Ответ, кажется, состоит в том, что мы все немного сумасшедшие, только недостаточно восприимчивы, чтобы заметить. Это происходит из-за знакомой фрейдистской черты: отрицание. В своем эссе «Навык экологического восприятия» визуальный психолог Лаура Сьюолл исследует это отрицание, которое она называет нашим «психическим оцепенением», своего рода механизмом коллективной защиты, который «защищает нас от полного удовлетворения последних сообщений об истощении озонового слоя, токсичность, бедность, болезнь и смерть видов ». Неудивительно, что это условие неоднократно связывалось с нарциссизмом патологии, что является одновременно и результатом массового самовозвеличивания, и невозможностью понять, что границы самораспространения часто выходят за рамки границы кожи.

Одним из способов, с помощью которых было отказано в этом отказе, является наша оценка постепенного изменения, как вид, вызванный изменением климата. Люди и лягушки не слишком отличаются друг от друга тем, что если вы помещаете какой-либо из видов в горшок для пресловутых, и доведите его до кипения достаточно медленно, потому что мозг настолько хорошо разработан, чтобы заметить быстрые и внезапные изменения в его окружении, он часто не может обратите внимание на постепенное увеличение опасности, пока это в основном слишком поздно.

Недавно журнал New Scientist спросил британского биохимика Джеймса Лавлока, как человека, создавшего гипотезу Гайи, так и человека, работа которого над атмосферными хлорфторуглеродами привела к глобальному запрету ХФУ, который буквально спас нас от истощения озонового слоя, если бы была какая-то надежда для человечества сейчас.

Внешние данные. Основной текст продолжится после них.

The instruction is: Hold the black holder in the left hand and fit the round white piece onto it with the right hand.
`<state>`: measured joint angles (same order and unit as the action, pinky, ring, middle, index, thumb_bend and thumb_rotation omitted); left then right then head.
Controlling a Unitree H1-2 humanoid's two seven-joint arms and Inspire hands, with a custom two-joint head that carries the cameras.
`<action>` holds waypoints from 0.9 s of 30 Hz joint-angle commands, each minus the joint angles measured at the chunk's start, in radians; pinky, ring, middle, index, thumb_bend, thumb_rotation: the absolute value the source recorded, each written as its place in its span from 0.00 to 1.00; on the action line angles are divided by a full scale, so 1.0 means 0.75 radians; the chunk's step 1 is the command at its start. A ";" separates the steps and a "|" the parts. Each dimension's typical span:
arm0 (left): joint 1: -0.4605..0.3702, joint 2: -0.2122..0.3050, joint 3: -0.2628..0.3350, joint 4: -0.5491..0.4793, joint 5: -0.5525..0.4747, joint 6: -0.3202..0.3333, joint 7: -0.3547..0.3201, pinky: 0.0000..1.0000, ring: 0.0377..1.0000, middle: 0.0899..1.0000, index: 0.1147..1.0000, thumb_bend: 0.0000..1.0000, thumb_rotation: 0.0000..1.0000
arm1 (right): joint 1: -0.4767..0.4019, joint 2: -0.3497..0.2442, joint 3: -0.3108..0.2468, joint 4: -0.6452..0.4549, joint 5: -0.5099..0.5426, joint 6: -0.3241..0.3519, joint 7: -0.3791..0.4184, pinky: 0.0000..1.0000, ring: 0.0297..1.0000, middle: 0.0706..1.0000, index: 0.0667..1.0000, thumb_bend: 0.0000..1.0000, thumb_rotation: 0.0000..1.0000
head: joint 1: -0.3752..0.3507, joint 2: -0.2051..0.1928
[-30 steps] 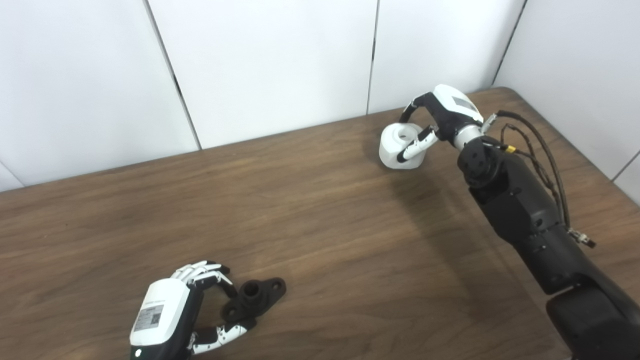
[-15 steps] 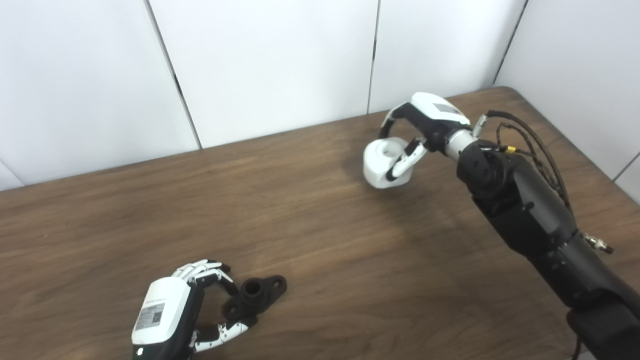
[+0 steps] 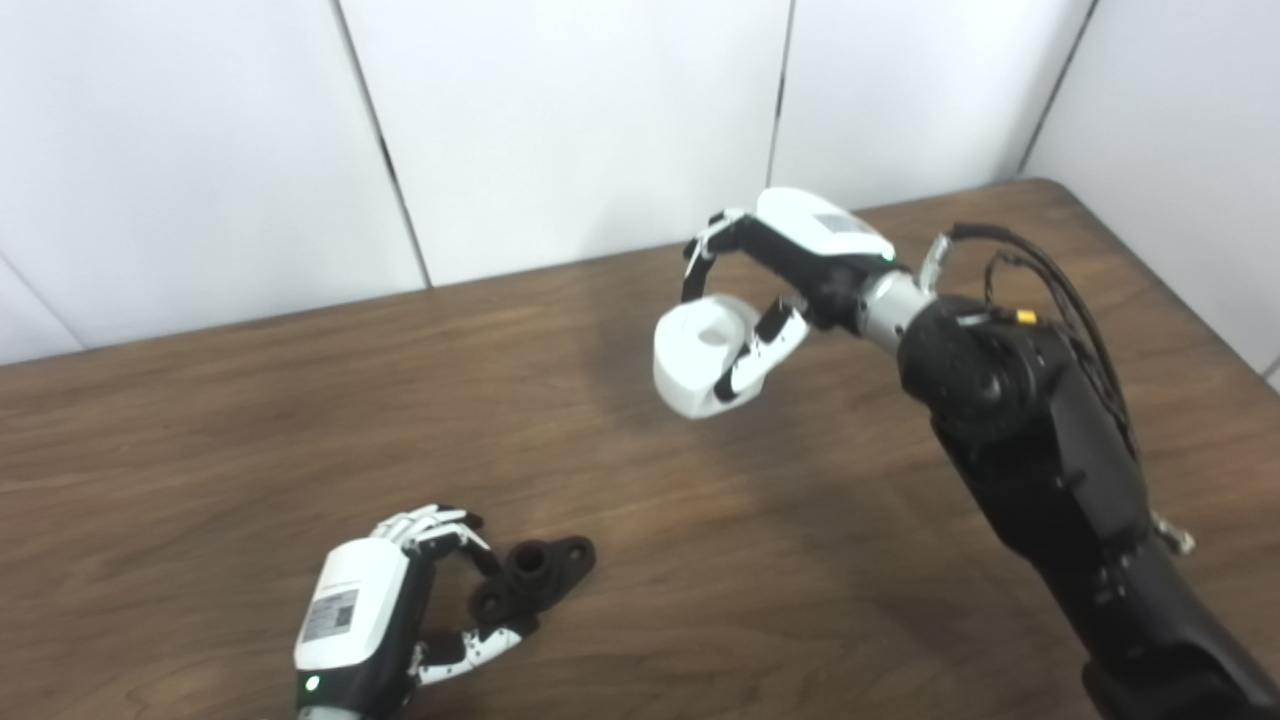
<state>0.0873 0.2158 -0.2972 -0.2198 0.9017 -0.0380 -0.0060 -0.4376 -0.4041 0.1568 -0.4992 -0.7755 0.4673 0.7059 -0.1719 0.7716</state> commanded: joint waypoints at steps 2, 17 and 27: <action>-0.018 -0.021 -0.027 -0.019 0.053 0.045 -0.037 0.85 0.82 0.73 0.42 0.52 0.06 | -0.038 0.024 0.010 -0.086 0.003 -0.003 0.001 0.89 0.90 0.77 0.45 0.52 0.14 | 0.038 0.008; -0.023 -0.059 -0.081 -0.102 0.124 0.157 -0.121 0.88 0.84 0.74 0.42 0.52 0.06 | 0.030 0.154 0.189 -0.110 -0.025 -0.033 -0.012 0.97 0.93 0.80 0.45 0.52 0.14 | 0.139 0.071; -0.030 -0.067 -0.085 -0.108 0.138 0.160 -0.131 0.87 0.83 0.74 0.42 0.52 0.06 | 0.039 0.234 0.254 -0.101 -0.037 -0.031 -0.022 0.99 0.93 0.80 0.45 0.52 0.14 | 0.150 0.099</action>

«Я оптимистичный пессимист, – сказал Лавлок. «Я думаю, что неправильно предположить, что мы переживем потепление на 2 градуса: на Земле уже слишком много людей. В 4 градуса мы не смогли выжить с одной десятой текущего населения. Причина в том, что мы не найдем достаточно пищи (на каждую градус земной шар согревает рис, урожай кукурузы и зерна упадет на 10 процентов), если мы не синтезируем его. Из-за этого отбор в этом столетии будет огромным, до 90 процентов. Количество людей, оставшихся в конце века, вероятно, составит миллиард или меньше. Это произошло раньше: между ледниковыми периодами были узкие места, где осталось всего 2000 человек. Это происходит снова."

Экопсихологи считают, что излечивают себя, мы одновременно должны исцелять планету. Первый шаг этого, как Сьюлл рассматривает в большом эссе под названием «Умение об экологическом восприятии», учится уделять внимание природному миру. Мы должны начинать замечать крошечные детали, поэтому мы можем начать замечать огромную опасность, которую эти детали добавляют.

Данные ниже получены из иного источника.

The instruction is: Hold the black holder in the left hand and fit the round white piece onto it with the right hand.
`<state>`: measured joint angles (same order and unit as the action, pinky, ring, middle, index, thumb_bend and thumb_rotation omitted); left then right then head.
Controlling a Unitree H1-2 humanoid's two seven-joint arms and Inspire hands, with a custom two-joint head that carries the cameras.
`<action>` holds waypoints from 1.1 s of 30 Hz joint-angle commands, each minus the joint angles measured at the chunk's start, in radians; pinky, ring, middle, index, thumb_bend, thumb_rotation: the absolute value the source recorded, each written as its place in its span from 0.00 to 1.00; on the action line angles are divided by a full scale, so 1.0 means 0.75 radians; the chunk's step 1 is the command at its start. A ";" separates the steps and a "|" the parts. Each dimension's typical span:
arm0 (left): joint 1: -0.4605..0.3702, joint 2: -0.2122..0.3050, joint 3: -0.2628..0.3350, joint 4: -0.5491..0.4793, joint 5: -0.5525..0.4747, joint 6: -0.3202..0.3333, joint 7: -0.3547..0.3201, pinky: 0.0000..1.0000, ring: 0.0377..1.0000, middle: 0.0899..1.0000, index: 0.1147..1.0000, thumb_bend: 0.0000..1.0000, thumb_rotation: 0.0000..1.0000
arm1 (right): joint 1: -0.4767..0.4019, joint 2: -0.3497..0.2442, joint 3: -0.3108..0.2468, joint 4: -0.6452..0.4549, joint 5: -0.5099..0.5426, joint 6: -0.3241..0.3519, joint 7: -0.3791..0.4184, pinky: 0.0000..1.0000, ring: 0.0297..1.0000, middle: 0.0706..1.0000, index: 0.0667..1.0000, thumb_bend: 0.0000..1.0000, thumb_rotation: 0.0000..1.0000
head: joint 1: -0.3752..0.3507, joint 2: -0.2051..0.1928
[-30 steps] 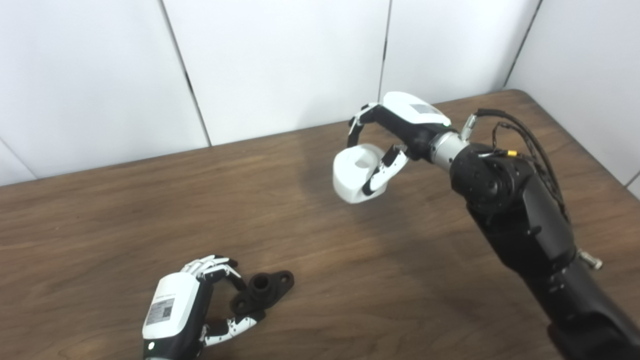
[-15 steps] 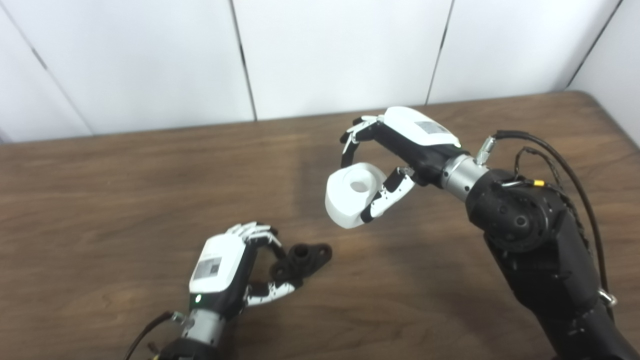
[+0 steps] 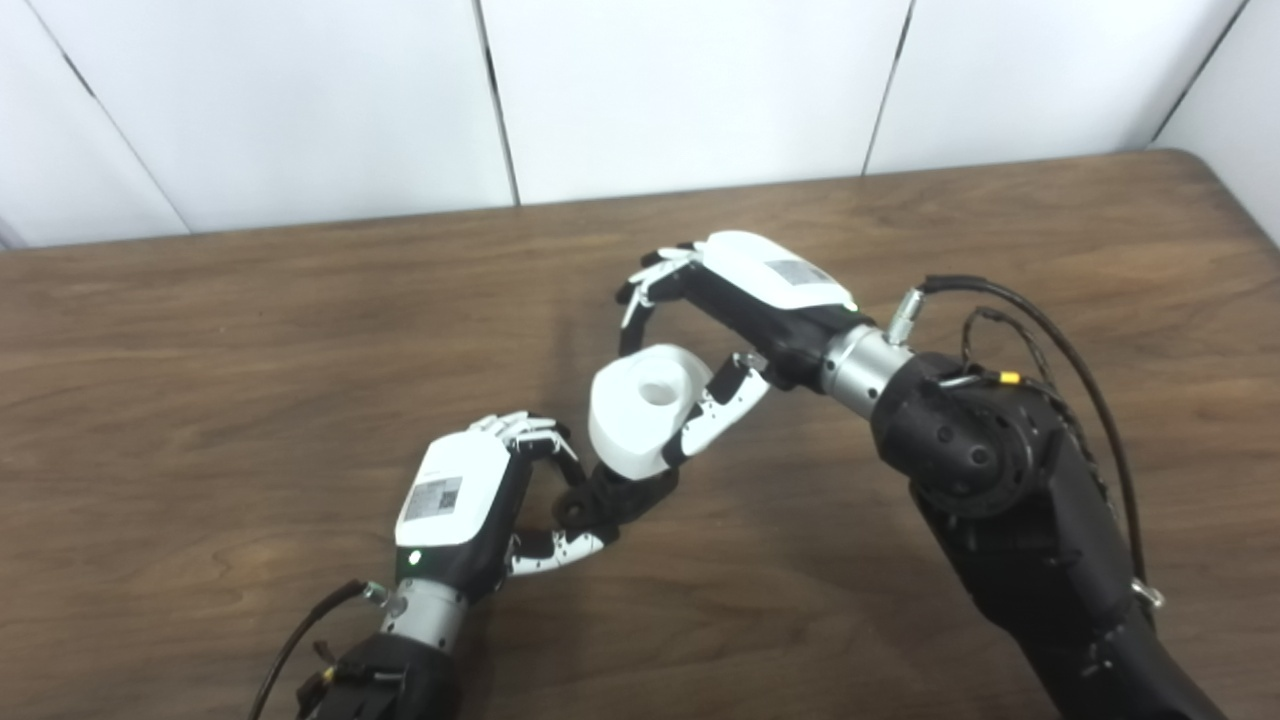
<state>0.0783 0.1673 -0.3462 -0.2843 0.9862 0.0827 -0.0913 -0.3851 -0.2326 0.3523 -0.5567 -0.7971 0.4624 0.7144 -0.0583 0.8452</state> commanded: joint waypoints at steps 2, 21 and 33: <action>-0.017 -0.004 -0.021 -0.023 0.026 -0.002 -0.018 0.87 0.83 0.74 0.42 0.52 0.06 | -0.031 0.011 -0.003 -0.024 -0.006 -0.028 -0.037 0.98 0.92 0.80 0.45 0.52 0.14 | 0.003 0.004; -0.023 -0.013 -0.032 -0.026 0.043 0.001 -0.024 0.87 0.83 0.74 0.42 0.52 0.06 | -0.040 0.037 -0.003 -0.053 -0.003 -0.005 0.009 0.97 0.92 0.80 0.45 0.52 0.14 | 0.019 0.019; -0.026 -0.021 -0.040 -0.045 0.059 0.023 -0.044 0.87 0.83 0.74 0.42 0.52 0.06 | -0.021 0.022 0.021 -0.039 -0.003 -0.002 0.063 0.97 0.94 0.81 0.45 0.52 0.14 | 0.020 0.036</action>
<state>0.0717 0.1548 -0.3633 -0.2985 1.0104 0.1045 -0.1189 -0.3800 -0.2154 0.3711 -0.5617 -0.7956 0.4652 0.7652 -0.0430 0.8713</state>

Поэтому мы можем действовать.

В течение последних четырех блогов я предлагал пятилетний запрет – добровольный, основанный на низовом уровне, всемирный пятилетний мораторий на рождение ребенка. Пять лет снижает население Земли на миллиард человек. Это означает, что еда, из которой мы закончим, будет намного дальше. Это означает, что углерод, который мы закачиваем в земную атмосферу, будет накачиваться немного медленнее, возможно, даже дает нам время, чтобы выяснить, как замедлить его дальше или, возможно, изменить последствия. Пять лет, чтобы купить нас некоторое время.

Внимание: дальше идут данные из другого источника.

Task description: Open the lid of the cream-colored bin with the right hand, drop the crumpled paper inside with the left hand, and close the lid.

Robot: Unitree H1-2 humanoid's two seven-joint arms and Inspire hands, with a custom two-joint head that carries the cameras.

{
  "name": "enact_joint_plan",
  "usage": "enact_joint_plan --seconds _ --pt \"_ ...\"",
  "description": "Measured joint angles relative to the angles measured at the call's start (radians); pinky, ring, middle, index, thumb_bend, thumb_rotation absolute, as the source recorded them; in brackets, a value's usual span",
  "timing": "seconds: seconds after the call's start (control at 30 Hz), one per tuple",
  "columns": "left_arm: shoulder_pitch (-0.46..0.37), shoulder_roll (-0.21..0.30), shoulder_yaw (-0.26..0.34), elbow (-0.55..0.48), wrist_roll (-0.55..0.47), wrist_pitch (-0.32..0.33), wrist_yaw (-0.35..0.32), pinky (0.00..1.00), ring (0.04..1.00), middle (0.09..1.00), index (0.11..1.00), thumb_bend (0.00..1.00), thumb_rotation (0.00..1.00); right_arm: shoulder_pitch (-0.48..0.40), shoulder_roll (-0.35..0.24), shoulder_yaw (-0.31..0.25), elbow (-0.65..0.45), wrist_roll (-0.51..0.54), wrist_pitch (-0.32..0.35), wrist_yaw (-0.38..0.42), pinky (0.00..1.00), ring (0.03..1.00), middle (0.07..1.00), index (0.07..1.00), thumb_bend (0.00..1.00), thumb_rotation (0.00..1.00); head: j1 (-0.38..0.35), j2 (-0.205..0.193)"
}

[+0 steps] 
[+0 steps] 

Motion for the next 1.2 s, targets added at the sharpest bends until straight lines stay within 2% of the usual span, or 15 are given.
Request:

Зачем нам такое радикальное решение? потому что Лавлок не одинок. Одна из основных причин, по которой я решил выдвинуть идею пятилетнего запрета, состоит в том, что я не похож на большинство моих блоггеров из PT. Это прежде всего ученые и клиницисты. Я научный писатель и экологический репортер. Я провожу большую часть своего времени, разговаривая с учеными, клиницистами и исследователями – всеми учеными на вершине полей. В течение последних пяти лет, разговаривая с этими людьми, – и я разговариваю с таким количеством экологов, как с дизайнерами оружия, поэтому мои запросы пересекают все политические линии, – исследователи, знакомые с фактами, почти единодушно отозвались о проблемах Лавлок.

Предлагая пятилетний запрет, я прошу, чтобы люди сделали выбор. Хотим ли мы снизить наши текущие численность населения добровольно или хотим, чтобы природа сделала это для нас?

И я спрашивал об этом, потому что на самом деле другого выбора нет.